→ **Activity**
Give back exactly the stretch of data below from the line holding "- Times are" through the line holding "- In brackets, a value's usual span", both ends included, and leave the remaining lines out.

→ **Data provided**
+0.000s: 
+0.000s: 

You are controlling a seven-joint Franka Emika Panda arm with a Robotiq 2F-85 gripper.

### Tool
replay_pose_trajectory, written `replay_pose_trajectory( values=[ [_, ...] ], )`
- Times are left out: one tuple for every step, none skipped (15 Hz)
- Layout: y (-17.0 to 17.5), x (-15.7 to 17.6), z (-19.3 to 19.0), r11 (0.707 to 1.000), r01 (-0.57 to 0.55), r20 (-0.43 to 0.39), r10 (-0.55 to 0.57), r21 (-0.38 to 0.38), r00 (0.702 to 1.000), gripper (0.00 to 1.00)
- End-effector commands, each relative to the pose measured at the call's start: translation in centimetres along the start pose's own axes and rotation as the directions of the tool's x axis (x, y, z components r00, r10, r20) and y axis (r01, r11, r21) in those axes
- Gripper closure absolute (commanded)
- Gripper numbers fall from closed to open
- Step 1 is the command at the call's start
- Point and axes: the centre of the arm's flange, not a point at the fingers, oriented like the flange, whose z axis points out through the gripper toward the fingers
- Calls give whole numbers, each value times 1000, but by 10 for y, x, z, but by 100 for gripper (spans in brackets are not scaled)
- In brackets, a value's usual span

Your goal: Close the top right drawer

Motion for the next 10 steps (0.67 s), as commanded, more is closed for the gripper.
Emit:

→ **Written answer**
- Times are left out: one tuple for every step, none skipped (15 Hz)
- Layout: y (-17.0 to 17.5), x (-15.7 to 17.6), z (-19.3 to 19.0), r11 (0.707 to 1.000), r01 (-0.57 to 0.55), r20 (-0.43 to 0.39), r10 (-0.55 to 0.57), r21 (-0.38 to 0.38), r00 (0.702 to 1.000), gripper (0.00 to 1.00)
- End-effector commands, each relative to the pose measured at the call's start: translation in centimetres along the start pose's own axes and rotation as the directions of the tool's x axis (x, y, z components r00, r10, r20) and y axis (r01, r11, r21) in those axes
- Gripper closure absolute (commanded)
- Gripper numbers fall from closed to open
- Step 1 is the command at the call's start
- Point and axes: the centre of the arm's flange, not a point at the fingers, oriented like the flange, whose z axis points out through the gripper toward the fingers
- Calls give whole numbers, each value times 1000, but by 10 for y, x, z, but by 100 for gripper (spans in brackets are not scaled)
- In brackets, a value's usual span

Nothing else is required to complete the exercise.